Once the gap area is stitched, I switch to stitch 36 (still in Mode 2). This is a wider-spaced blanket stitch.
The straight stitching is like a stitch in the ditch and the little perpendicular stitches go into the border area to hold the seam allowance down.
The jury is still out as to whether I'm going to continue to use the third decorative stitch. This is Mode 2, stitch 64 and looks like a straight line with small cross-bars.
I used it specifically on the miter seamline so that the cross-bars would hold the miter seam allowances down. I'm not entirely sure if laundering would cause the miter seam allowances to bunch up, but if they do, I'm hoping that this stitch will tend to hold them in place.
The decorative stitches take a little longer to stitch out, but they look nice.
I've seen where some people use a zig-zag stitch, but I just don't care for that look.
I've also mixed up flannel and woven cotton .. depending on what I had.

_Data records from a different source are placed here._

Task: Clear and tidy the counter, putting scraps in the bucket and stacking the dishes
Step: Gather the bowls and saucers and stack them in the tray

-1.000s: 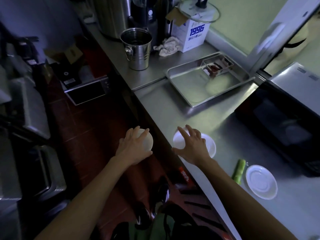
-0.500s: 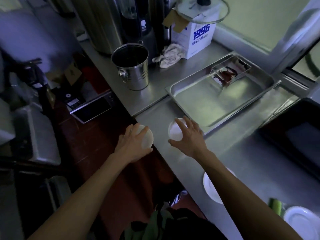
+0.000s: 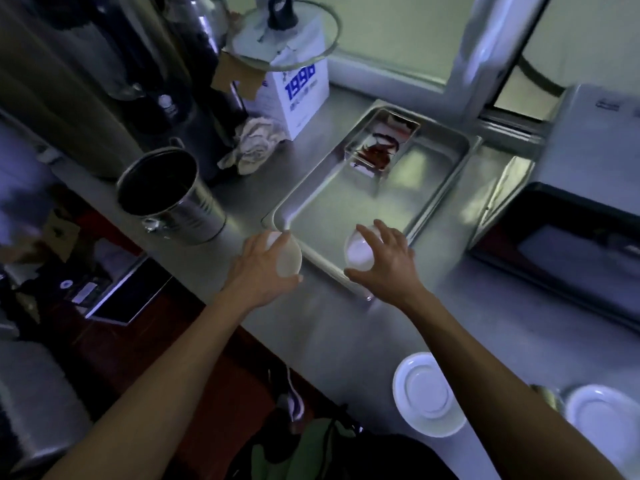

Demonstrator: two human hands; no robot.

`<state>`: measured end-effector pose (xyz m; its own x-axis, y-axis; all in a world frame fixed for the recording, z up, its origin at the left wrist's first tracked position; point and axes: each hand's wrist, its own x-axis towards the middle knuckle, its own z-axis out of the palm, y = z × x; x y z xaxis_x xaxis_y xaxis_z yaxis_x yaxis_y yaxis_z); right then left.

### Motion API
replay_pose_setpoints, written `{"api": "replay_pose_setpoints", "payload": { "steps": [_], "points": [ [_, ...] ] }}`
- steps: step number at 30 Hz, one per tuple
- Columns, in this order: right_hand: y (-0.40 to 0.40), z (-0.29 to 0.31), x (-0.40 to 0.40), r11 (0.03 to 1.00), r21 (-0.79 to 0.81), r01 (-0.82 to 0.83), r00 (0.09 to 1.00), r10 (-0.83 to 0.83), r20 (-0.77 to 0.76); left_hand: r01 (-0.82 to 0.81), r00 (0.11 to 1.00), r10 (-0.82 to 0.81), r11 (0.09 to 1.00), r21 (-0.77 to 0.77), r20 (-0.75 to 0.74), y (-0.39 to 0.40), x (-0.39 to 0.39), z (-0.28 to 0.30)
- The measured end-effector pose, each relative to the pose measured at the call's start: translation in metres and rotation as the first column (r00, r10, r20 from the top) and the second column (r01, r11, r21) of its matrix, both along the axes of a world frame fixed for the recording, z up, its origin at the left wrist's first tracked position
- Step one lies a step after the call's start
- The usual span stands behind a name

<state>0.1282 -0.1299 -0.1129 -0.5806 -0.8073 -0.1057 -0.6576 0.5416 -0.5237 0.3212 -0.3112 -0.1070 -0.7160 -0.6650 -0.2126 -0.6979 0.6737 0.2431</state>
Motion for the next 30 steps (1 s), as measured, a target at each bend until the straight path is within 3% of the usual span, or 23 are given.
{"api": "replay_pose_setpoints", "payload": {
  "steps": [9,22,30],
  "points": [
    [-0.016,-0.009,-0.026,0.982,0.067,0.174,0.984,-0.176,0.022,0.215,0.976,-0.214,0.976,-0.024,0.050,-0.050,-0.083,-0.020],
    [-0.088,-0.023,-0.031,0.892,0.180,0.414,0.909,-0.414,-0.041,0.481,0.860,-0.504,0.853,0.204,0.083,-0.132,-0.182,-0.073],
    [-0.111,-0.041,-0.052,0.852,0.239,0.466,0.882,-0.470,-0.045,0.579,0.800,-0.598,0.789,0.205,0.043,-0.152,-0.239,-0.093]
  ]
}}
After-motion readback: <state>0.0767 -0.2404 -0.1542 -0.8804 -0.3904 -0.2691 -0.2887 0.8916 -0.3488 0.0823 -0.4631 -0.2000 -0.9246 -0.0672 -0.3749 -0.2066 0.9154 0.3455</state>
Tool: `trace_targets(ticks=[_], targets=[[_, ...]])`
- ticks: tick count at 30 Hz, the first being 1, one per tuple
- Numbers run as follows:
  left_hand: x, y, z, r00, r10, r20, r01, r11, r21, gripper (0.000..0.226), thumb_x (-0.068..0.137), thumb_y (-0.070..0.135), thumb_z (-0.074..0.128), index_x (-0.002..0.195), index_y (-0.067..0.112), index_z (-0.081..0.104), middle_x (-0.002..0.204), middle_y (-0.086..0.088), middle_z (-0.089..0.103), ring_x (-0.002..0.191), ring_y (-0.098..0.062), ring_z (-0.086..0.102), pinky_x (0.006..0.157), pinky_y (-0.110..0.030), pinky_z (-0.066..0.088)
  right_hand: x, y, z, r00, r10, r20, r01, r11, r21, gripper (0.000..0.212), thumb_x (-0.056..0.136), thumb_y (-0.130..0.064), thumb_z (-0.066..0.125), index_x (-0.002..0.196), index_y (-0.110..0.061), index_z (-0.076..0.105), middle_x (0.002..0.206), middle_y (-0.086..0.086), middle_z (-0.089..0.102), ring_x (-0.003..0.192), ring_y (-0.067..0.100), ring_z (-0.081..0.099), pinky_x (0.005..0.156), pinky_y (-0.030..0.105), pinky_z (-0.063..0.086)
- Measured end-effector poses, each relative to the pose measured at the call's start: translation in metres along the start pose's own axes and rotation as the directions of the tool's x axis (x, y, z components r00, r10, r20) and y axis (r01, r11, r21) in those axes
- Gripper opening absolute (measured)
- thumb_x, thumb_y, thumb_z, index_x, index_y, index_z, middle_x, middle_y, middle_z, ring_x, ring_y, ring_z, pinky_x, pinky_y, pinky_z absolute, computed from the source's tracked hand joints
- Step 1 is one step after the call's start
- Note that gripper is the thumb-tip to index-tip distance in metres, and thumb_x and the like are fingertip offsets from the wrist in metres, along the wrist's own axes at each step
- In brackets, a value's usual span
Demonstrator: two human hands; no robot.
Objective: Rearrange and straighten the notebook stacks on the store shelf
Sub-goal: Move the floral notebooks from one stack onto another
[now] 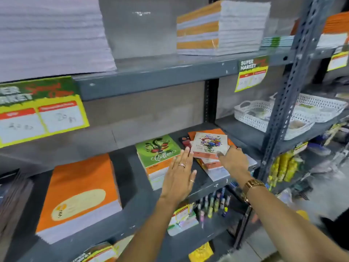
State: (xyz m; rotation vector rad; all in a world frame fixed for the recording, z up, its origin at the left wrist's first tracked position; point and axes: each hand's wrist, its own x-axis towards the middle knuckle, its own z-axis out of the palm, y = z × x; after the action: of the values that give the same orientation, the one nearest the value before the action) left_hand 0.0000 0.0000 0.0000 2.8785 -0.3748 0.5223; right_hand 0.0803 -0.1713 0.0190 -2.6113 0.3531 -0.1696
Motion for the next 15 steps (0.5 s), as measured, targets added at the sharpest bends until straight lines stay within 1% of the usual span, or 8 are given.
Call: trace_targets(ticks=[2, 4, 6, 9, 10, 12, 14, 15], targets=[[0.008, 0.004, 0.016, 0.994, 0.014, 0.110, -0.004, 0.996, -0.091, 0.060, 0.091, 0.036, 0.018, 0.146, 0.011, 0.016, 0.158, -0.005, 0.014, 0.146, -0.021, 0.015, 0.117, -0.039, 0.025, 0.016, 0.002, 0.004, 0.999, 0.035, 0.011, -0.035, 0.999, -0.006, 0.054, 0.089, -0.042, 0.058, 0.121, 0.002, 0.052, 0.123, 0.021, 0.060, 0.113, 0.035, 0.059, 0.086, 0.039, 0.050], [0.010, 0.005, 0.030, 0.974, 0.027, 0.225, -0.001, 0.994, -0.112, 0.057, 0.097, 0.034, 0.022, 0.148, 0.016, 0.004, 0.159, 0.001, 0.000, 0.147, -0.015, 0.000, 0.119, -0.033, 0.017, 0.025, 0.001, 0.009, 0.997, 0.054, 0.047, -0.055, 0.998, 0.021, 0.050, 0.088, -0.041, 0.060, 0.113, 0.002, 0.058, 0.117, 0.020, 0.065, 0.107, 0.035, 0.062, 0.082, 0.037, 0.052], [0.014, 0.007, 0.044, 0.950, 0.043, 0.309, -0.006, 0.993, -0.118, 0.055, 0.099, 0.030, 0.025, 0.148, 0.016, 0.003, 0.159, 0.001, -0.002, 0.147, -0.013, -0.003, 0.119, -0.029, 0.011, 0.035, -0.001, 0.017, 0.997, 0.062, 0.055, -0.064, 0.997, 0.039, 0.046, 0.087, -0.040, 0.060, 0.107, 0.001, 0.063, 0.113, 0.019, 0.067, 0.104, 0.034, 0.064, 0.079, 0.036, 0.052], [0.016, 0.005, 0.063, 0.922, 0.039, 0.385, -0.001, 0.995, -0.099, 0.054, 0.100, 0.030, 0.025, 0.148, 0.013, 0.007, 0.159, 0.000, 0.002, 0.147, -0.014, -0.002, 0.119, -0.027, 0.007, 0.047, -0.005, 0.025, 0.996, 0.085, 0.036, -0.085, 0.996, 0.001, 0.049, 0.084, -0.045, 0.060, 0.107, -0.003, 0.066, 0.113, 0.015, 0.068, 0.104, 0.031, 0.064, 0.081, 0.033, 0.052], [0.015, 0.003, 0.068, 0.916, 0.036, 0.399, 0.000, 0.996, -0.090, 0.054, 0.100, 0.031, 0.025, 0.148, 0.013, 0.007, 0.159, 0.000, 0.003, 0.147, -0.013, -0.001, 0.119, -0.027, 0.008, 0.050, -0.007, 0.029, 0.995, 0.083, 0.050, -0.081, 0.996, -0.034, 0.052, 0.083, -0.050, 0.058, 0.106, -0.004, 0.066, 0.112, 0.014, 0.068, 0.103, 0.030, 0.064, 0.081, 0.032, 0.052], [0.012, 0.001, 0.072, 0.909, 0.033, 0.416, 0.000, 0.997, -0.080, 0.054, 0.100, 0.032, 0.025, 0.147, 0.013, 0.008, 0.159, 0.000, 0.004, 0.147, -0.014, -0.001, 0.119, -0.027, 0.009, 0.052, -0.013, 0.032, 0.992, 0.077, 0.098, -0.060, 0.984, -0.168, 0.066, 0.080, -0.064, 0.052, 0.106, -0.005, 0.065, 0.111, 0.013, 0.067, 0.102, 0.028, 0.063, 0.079, 0.030, 0.050], [0.011, -0.001, 0.076, 0.900, 0.031, 0.434, 0.003, 0.997, -0.076, 0.054, 0.100, 0.034, 0.024, 0.147, 0.013, 0.009, 0.159, -0.002, 0.006, 0.147, -0.015, 0.000, 0.119, -0.028, 0.008, 0.056, -0.016, 0.036, 0.986, 0.099, 0.135, -0.059, 0.960, -0.273, 0.076, 0.076, -0.074, 0.047, 0.109, -0.007, 0.064, 0.112, 0.012, 0.065, 0.099, 0.025, 0.061, 0.071, 0.027, 0.046], [0.010, -0.002, 0.077, 0.900, 0.029, 0.435, 0.000, 0.998, -0.067, 0.054, 0.100, 0.035, 0.023, 0.147, 0.013, 0.010, 0.159, -0.002, 0.007, 0.147, -0.015, 0.002, 0.119, -0.028, 0.006, 0.059, -0.016, 0.039, 0.981, 0.113, 0.157, -0.063, 0.953, -0.297, 0.079, 0.075, -0.075, 0.044, 0.112, -0.007, 0.062, 0.115, 0.011, 0.063, 0.101, 0.024, 0.059, 0.069, 0.026, 0.043]])
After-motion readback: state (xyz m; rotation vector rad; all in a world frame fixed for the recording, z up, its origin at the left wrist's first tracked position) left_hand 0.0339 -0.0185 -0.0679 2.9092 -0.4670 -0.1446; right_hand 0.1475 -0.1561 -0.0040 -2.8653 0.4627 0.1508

I made one with
So, don't feel constrained to make the blankets with *just* cotton or *just* flannel; mixtures are OK, too. Everything was washed before I used it, so there won't be any surprise shrinkage later on.
I am concerned that, upon many subsequent launderings, the center of the blanket is going to become mis-aligned or get "bubbly".
I didn't want to spend a lot of time quilting the interior but did want to somehow attach the interior front and back.
So, I wanted some limited quilting ... but as I got into it, it turned out to be some not-so-minimal quilting!
Doing more quilting did take more time, which is exactly what I didn't want to do. On the other hand, I know the blankets will hold together nicely.
I've seen some of these blankets quilted with two long diagonals, from corner to corner .. that would certainly work, but I don't care for the look. The quilting that I did is probably more than is necessary. :-)
They really are a lot of fun to make.
AND THEN .... just so you don't think you are limited to making only baby blankets with this technique, in 2009, Moda came up with a project that used this method to create high-end napkins for your table.
Now, granted, the main emphasis of this project was making Dresden Plate chargers for your plates but included in the project were instructions to make the napkins also!
You use 2 Fat Quarters (one is cut down to 12"x12") to make one napkin. But the technique is EXACTLY the same as for these blankets.
Do look at the *lovely* decorative stitch they used to hold the seam allowances down!